Святослав вернулся домой злым.
Он не выглядел пьяным, он не выглядел подравшимся или много часов подряд веселившимся.
Но от него пахло кровью.
И когда он снял черный пиджак, я увидела, что вся ткань белой рубашки в области рук стала алой.
Он, как ни в чем не бывало, бросил его на маленький столик, на котором обычно лежали ключи и молча прошел в гостиную. Прямиком к мини-бару.
— Свят? — ошалело протянула я, быстро шагая вслед за возлюбленным.
Разумеется, он не отозвался. Подошел к бару, открыл бутылку виски и, налив себе в стакан, залпом его опрокинул. Затем второй. И третий.
— Святослав… что происходит? — прошептала я. От ужаса, который сковал меня, я не могла ни кричать, ни требовать ответов. Осознание того, что произошло что-то ужасное, то, что перевернет всю нашу жизнь, просыпалось где-то очень глубоко внутри.
— Тебе нужно уходить. Сейчас.
Это стало мне ответом спустя несколько долгих минут тягостной, убивающей тишины.
— Ч-что?
Я понимала, что что-то случилось. Понимала, что что-то плохое. Понимала, что это, скорее всего, связано с нашей парой, но уходить…
— Я не понимаю… — снова прошептала я. — Что произошло? Почему у тебя руки в крови? Почему ты не отвечал на звонки? Куда пропал с обеда? Почему сейчас пьешь и говоришь такие ужасные вещи? Но, самое главное, почему ты не смотришь на меня?
Это было сущей правдой. Шевченко ни разу не посмотрел на меня с тех пор, как пришел домой. Он упорно меня игнорировал и делал вид, будто меня нет в комнате.
Нет рядом с ним.
— Я не буду повторять несколько раз, — прошелестели ужасающие слова, разрезавшие ужасающую тишину комнаты.

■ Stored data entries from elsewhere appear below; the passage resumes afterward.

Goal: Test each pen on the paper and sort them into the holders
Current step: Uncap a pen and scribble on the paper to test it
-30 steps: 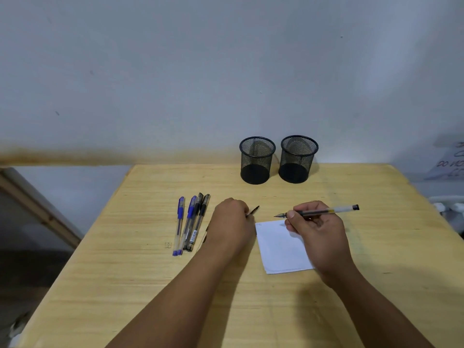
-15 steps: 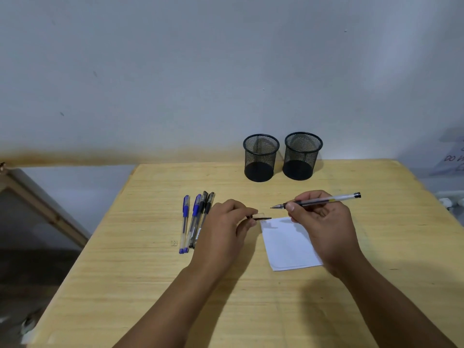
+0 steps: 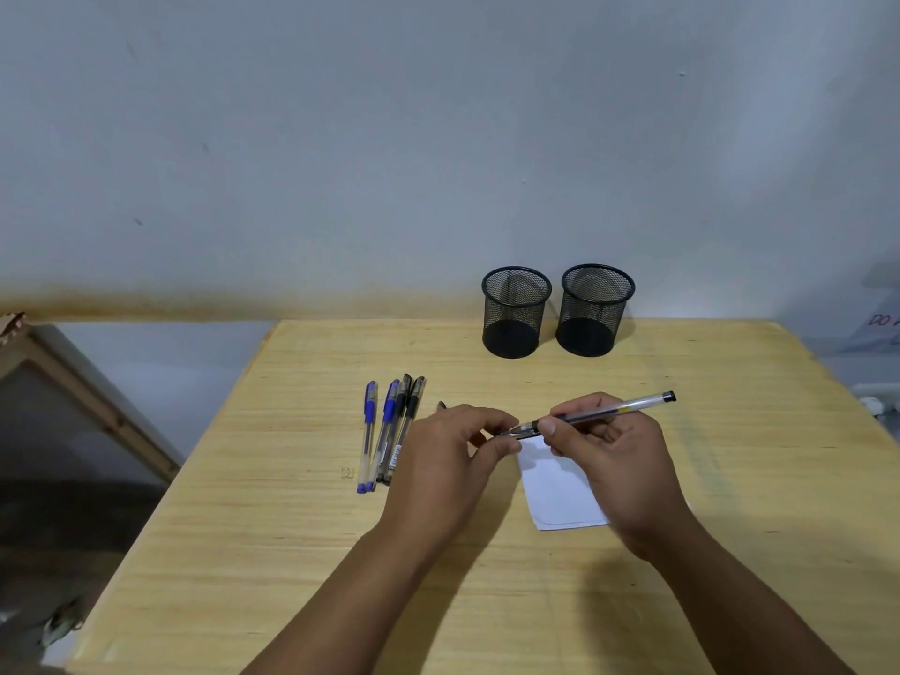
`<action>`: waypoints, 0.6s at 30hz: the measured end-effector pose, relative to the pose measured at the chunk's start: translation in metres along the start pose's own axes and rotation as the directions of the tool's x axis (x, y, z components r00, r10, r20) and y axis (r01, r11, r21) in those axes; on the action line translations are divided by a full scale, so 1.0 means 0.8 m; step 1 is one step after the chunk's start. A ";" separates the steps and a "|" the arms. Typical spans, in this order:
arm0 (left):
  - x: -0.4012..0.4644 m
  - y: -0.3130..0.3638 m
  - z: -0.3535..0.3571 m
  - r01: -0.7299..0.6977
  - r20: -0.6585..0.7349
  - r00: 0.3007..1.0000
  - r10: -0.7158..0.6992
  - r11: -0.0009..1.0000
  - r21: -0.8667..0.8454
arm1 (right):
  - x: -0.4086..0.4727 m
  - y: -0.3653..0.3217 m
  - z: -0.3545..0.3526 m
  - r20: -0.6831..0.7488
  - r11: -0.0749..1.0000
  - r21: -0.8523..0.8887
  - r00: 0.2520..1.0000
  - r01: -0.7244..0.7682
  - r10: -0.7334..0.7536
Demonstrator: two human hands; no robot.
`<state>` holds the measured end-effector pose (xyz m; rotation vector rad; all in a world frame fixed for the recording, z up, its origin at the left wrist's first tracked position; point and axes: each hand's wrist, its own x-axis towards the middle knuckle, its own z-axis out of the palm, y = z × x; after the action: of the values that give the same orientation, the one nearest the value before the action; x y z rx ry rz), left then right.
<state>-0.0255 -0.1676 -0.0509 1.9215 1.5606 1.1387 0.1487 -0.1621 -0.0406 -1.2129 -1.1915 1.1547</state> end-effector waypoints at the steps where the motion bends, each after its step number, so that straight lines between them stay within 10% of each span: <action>1: 0.002 0.003 -0.002 0.063 0.018 0.998 -0.061 0.995 -0.083 | 0.001 -0.001 0.000 0.001 1.000 0.007 1.000 -0.003 0.003; 18: 0.018 0.013 0.015 0.241 0.019 0.967 -0.254 0.890 -0.387 | 0.019 -0.012 0.029 -0.144 0.889 0.452 0.977 -0.079 0.160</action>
<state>-0.0094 -0.1552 -0.0456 1.4099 1.4181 1.2573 0.1260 -0.1461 -0.0303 -1.0183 -0.6721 1.2947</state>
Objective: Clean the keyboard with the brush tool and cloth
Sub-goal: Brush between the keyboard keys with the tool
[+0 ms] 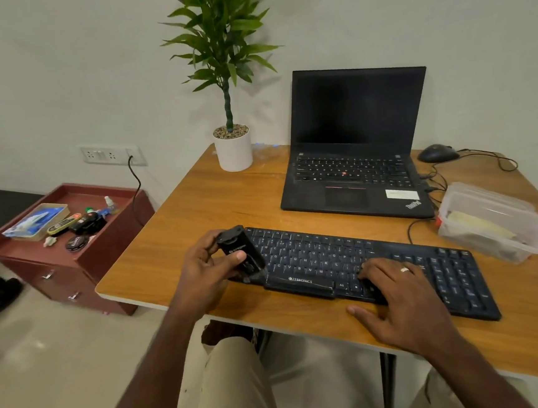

Вот оно. То, чего я так боялась и ждала.
То, что предвещало перемены к худшему.
То, что не позволило бы мне стать счастливой.
Я знала, что это было не суждено случиться.
И я оказалась права.
— Убирайся!
Я вздрогнула и машинально попятилась назад, часто моргая. Сердце забилось у самого горла, руки вспотели, в горле встал неприятный ком.
Святослав злился на меня.
За что?
Почему?
Что и когда я успела сделать не так? В чем провинилась?
Могу ли это исправить?
— Вот, смотри, видишь? — прошипел Шевченко, кривясь от боли, стаскивая с себя рубашку.
Наконец, я увидела, откуда была кровь.
От кисти до локтей все было изрезано ножом. Ровные, длинные порезы, которые не закрывались, из которых продолжала сочиться кровь.
Меня замутило, я закрыла ладошкой рот, отвернулась.
Но Святослав подошел. Очень близко. Притянул больно за волосы и заставил смотреть.
— Это происходит со мной для того, чтобы не произошло с тобой.
— Что? — Я вскинула голову, освобождаясь от чужого захвата. Заглянула в холодные, серые глаза и поняла, что мне не врут.